Gioachino Rossini (1792-1868)
L’italiana in Algeri
Dramma giocoso in two acts. Libretto by Angelo Anelli.
First performance: Teatro San Benedetto, Venice, 22 May 1813
Mustafa – Ricardo Seguel (bass-baritone)
Lindoro – Alasdair Kent (tenor)
Isabella – Vasilisa Berzhanskaya (mezzo-soprano)
Taddeo – Pablo Ruiz (baritone)
Elvira – Lilian Farahani (soprano)
Zulma – Esther Kuiper (mezzo-soprano)
Haly – José Coca Loza (baritone)
La Cetra Vokalensemble Basel
Orchestra of the Eighteenth Century/Giancarlo Andretta
rec. live, 19 February 2022, Concertgebouw, Amsterdam
Libretto with English translation enclosed.
Reviewed as download from press preview.
Glossa GCD921132 [2 CDs: 134]
L’Italiana in Algeri was, next to Tancredi, Rossini’s break-through as an opera composer. They premiered within a few months of each other in 1813 when Rossini had just turned 21. It was also my first Rossini opera when I started collecting LPs in the early 1960s – the Decca recording under Silvio Varviso with Teresa Berganza as Isabella, which has remained my favourite ever since. I have acquired Marilyn Horne and Agnes Baltsa as well, but neither of them has managed to dislodge my attachment to Berganza/Varviso. A matter of personal taste, of course, and in their own right, without odious comparisons, many of the existing recordings work perfectly well as the only recording for those who feel no need to own multiple versions. I’m sure this new recording can fill that function admirably.
The plot is amusing – easier to digest than many similar ones – and the music is absolutely riveting. After the well-known overture and the opening chorus of eunuchs – why, by the way, is it set for a mixed-voice chorus? By definition, eunuchs are castrated and thus should sing with soprano and alto voices – or have I missed something in my education? – the music fizzes along with high spirits and rhythmic elan. The chorus, La Cetra Vokalensemble Basel, has a lot to do throughout the opera, the secco recitatives are generally swift, all the main characters are vouchsafed gratifying solos and the two act finales are impressive and monumental intensifications in the typical Rossinian manner. Even as a pure listener one, is almost exhausted after the final chords. Giancarlo Andretta leads the estimable Orchestra of the Eighteenth Century with firm but flexible hands – and as is common with Rossini’s orchestrations, there are plenty of opportunities for instrumental solos. One of the more spectacular ones is the French horn in Lindoro’s cavatina in Act I (CD 1 tr. 4).
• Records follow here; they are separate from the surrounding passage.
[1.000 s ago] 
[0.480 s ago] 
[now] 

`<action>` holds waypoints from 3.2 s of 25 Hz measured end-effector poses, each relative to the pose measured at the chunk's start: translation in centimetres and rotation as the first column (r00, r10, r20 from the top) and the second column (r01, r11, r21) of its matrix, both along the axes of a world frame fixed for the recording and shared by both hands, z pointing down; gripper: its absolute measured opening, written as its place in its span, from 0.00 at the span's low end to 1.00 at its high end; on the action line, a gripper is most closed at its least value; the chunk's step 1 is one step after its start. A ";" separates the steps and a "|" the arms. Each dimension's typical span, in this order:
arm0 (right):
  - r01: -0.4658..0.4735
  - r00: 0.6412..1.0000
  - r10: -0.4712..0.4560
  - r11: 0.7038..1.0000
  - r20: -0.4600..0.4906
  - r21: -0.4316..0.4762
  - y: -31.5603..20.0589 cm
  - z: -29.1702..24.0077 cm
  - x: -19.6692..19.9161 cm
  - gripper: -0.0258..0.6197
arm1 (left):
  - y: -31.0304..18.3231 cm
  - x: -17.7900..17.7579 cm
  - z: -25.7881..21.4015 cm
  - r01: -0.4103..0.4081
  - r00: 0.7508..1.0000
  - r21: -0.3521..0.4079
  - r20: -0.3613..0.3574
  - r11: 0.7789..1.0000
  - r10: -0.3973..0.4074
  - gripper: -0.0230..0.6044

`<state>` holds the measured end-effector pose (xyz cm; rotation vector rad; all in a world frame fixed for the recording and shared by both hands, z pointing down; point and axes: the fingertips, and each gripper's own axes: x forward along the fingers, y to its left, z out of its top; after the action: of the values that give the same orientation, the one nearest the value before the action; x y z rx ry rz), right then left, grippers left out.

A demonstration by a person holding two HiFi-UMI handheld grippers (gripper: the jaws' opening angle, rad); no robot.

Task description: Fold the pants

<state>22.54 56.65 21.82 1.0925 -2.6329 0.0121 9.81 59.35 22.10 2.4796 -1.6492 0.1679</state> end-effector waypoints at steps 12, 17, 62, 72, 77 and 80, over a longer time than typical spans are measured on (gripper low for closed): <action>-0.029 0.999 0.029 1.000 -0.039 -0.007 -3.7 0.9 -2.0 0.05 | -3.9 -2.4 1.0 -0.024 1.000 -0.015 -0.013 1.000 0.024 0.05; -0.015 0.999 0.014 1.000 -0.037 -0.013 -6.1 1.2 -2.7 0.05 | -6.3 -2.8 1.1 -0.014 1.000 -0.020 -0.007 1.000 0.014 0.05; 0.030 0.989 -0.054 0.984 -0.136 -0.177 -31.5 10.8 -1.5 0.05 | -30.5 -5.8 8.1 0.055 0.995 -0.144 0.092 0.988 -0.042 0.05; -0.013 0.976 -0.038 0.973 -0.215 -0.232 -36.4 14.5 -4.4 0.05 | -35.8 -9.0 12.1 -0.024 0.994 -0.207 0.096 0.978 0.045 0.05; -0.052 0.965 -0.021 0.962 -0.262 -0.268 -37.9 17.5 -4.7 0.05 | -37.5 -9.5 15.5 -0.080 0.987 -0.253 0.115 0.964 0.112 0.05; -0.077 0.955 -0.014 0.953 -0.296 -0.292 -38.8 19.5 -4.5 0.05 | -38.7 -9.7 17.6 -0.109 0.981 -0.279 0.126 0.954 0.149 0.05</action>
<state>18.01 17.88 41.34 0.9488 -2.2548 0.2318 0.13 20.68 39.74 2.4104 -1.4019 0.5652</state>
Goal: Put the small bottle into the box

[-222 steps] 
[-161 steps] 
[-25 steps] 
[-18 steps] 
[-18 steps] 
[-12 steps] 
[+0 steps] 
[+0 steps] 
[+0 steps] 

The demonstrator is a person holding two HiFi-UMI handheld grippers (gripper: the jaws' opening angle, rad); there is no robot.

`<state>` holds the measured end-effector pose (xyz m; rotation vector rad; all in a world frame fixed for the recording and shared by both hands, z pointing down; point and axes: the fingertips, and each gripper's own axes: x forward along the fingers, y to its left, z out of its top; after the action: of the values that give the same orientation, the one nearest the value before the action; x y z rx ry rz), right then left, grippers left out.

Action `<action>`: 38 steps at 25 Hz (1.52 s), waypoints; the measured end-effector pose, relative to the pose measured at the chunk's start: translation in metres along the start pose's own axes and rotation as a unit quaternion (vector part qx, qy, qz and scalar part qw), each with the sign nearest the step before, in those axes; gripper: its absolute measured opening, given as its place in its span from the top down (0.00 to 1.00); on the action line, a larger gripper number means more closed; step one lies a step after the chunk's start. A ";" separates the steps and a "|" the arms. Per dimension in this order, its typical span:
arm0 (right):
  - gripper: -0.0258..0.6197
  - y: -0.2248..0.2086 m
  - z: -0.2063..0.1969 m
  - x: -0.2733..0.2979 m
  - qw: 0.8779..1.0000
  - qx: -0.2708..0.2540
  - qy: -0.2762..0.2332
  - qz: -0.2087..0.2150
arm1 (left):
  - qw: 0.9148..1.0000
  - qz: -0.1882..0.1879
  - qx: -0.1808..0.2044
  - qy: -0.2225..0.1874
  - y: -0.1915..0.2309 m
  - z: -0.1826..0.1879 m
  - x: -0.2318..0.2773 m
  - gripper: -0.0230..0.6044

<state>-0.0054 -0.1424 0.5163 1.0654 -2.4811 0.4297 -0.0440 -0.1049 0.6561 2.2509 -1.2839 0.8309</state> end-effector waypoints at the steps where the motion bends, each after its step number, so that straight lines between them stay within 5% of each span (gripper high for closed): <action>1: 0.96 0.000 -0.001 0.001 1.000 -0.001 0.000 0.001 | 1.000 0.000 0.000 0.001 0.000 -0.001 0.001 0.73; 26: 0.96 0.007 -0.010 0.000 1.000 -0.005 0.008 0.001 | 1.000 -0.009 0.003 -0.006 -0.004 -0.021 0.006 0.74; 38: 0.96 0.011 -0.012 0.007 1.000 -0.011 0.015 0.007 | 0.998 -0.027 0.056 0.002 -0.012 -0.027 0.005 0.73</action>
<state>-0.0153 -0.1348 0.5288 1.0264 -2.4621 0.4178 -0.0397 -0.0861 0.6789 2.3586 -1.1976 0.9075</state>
The cast is multinational – no Italian, however – and largely youngish, and there is real freshness about the singing. This is especially valuable in the minor roles, where Lilian Farahani (Elvira) is as fresh as dew, and Esther Kuiper’s mezzo is a well-contrasted Zulma. José Coca Loza’s baritone is well-suited to Haly, the Captain of the guard, who also has an aria in the second act: Le femmine d’Italia (CD 2 tr. 14), though it is not by Rossini. Pablo Ruiz is an excellent Taddeo and Ricardo Seguel is a powerful and technically accomplished Mustafà. Together they and Lindoro are great in the terzetto in Act II (CD 2 tr. 17) where Taddeo dictates what a “pappataci” must do and Mustafà repeats – a comical highpoint. Australian born Alasdair Kent sports a beautiful tenore di grazia, singing with great care for nuances and also has the coloratura capacity for elegant embellishments and in his cavatina at the beginning of the second act (CD 2 tr. 4) also rips off a perfect trill.
On top of all this, Russian mezzo-soprano Vasilisa Berzhanskaya is a superb Isabella. She obviously has a phenomenal vocal range, starting out some ten years ago as the Queen of the Night and now qualifying as a deep contralto – ideally equipped for this role. You need only listen to her cavatina in Act II (CD 2 tr. 10) and savour her dark timbre – so perfectly seductive. She is only thirty and should have a long, glorious career before her. Even today, she should qualify as a member of the royal line of great mezzo-sopranos during the 21st century. This recording is worth owning for her participation alone, but her colleagues are certainly highly qualified too, even if they haven’t same amount of personality as Luigi Alva, Rolando Panerai and Fernando Corena on the Berganza recording, my benchmark.
Let me just add that the acoustics of the Concertgebouw in Amsterdam contribute to the overall excellence of this issue, and that the enthusiastic ovations are stimulating and well deserved. They could possibly become tiring with repeated listening, but this can be easily attended to with the fast-forward button. All in all, this is a very attractive recording with a lot of good singing, not least from the superb Vasilisa Berzhanskaya.